Proctor served as senior pastor of Abyssinian Baptist Church in Harlem, New York, from 1972 to 1989. His greatest influence, however, may have been as a teacher and mentor. After helping to found the Peace Corps, where he gave leadership to the Africa division, Proctor served as president of two universities, Virginia Union and North Carolina A&T State. He retired as Martin Luther King, Jr., Professor Emeritus at Rutgers University. In his retirement, Proctor served as visiting or distinguished professor at a number of seminaries and universities, including Vanderbilt, Duke, and United Theological Seminary in Dayton, Ohio.
A list of his students includes many of today's most prominent black pastors and leaders.
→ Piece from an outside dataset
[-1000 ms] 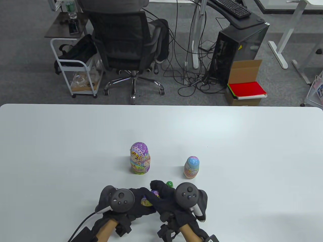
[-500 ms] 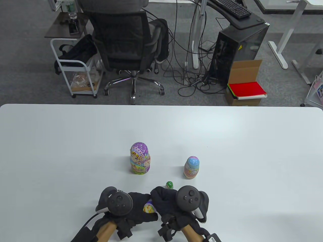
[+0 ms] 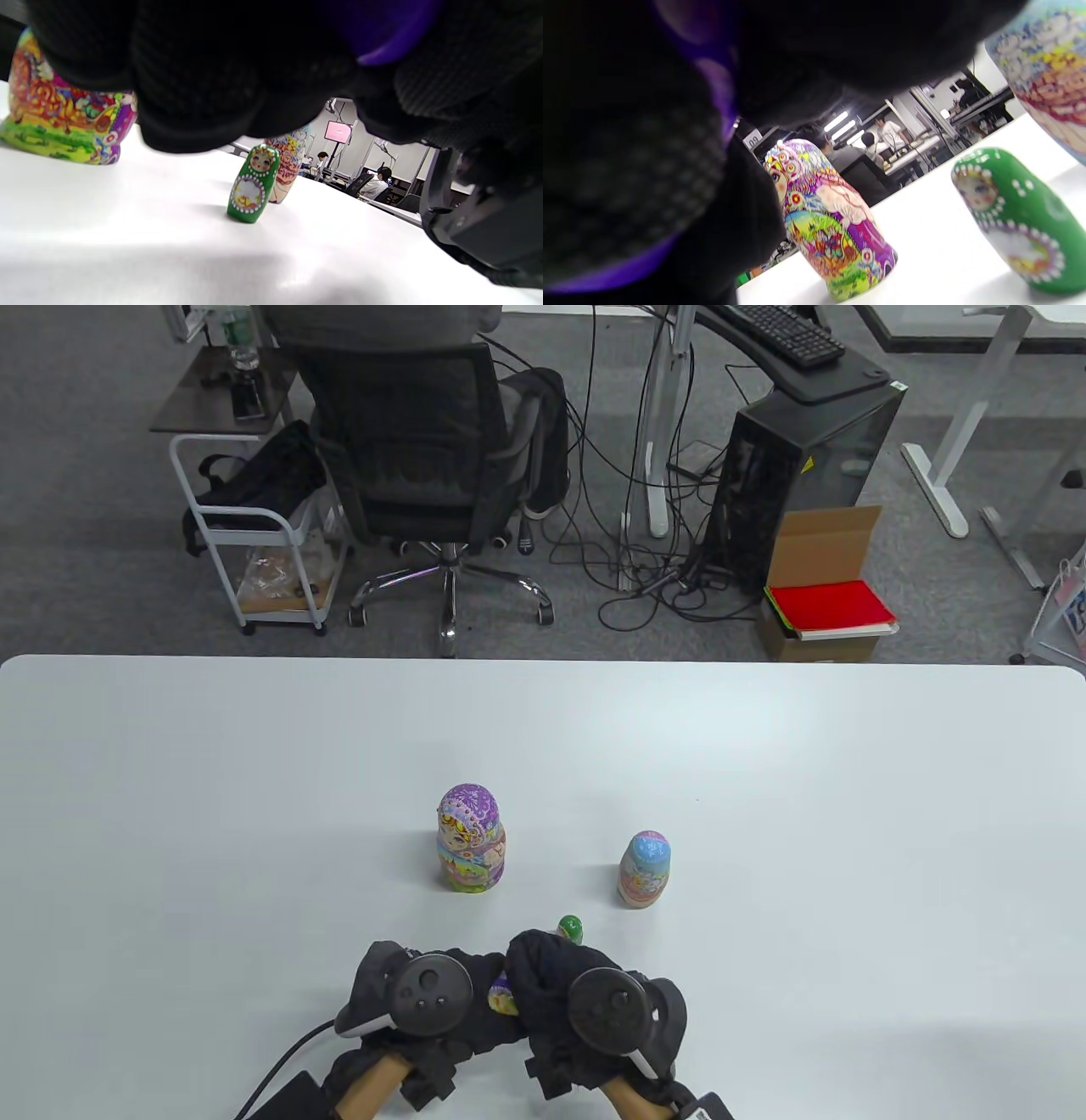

In 1950, he befriended a young Martin Luther King, Jr., and over the next decade served as King's mentor. At Proctor's funeral, Jesse Jackson said, "I have spent all of my adult life trying to make Dr. Proctor proud of me."
Proctor's books include How Shall They Hear? Effective Preaching for Vital Faith, and We Have This Ministry, coauthored with his lifelong friend Gardner C. Taylor.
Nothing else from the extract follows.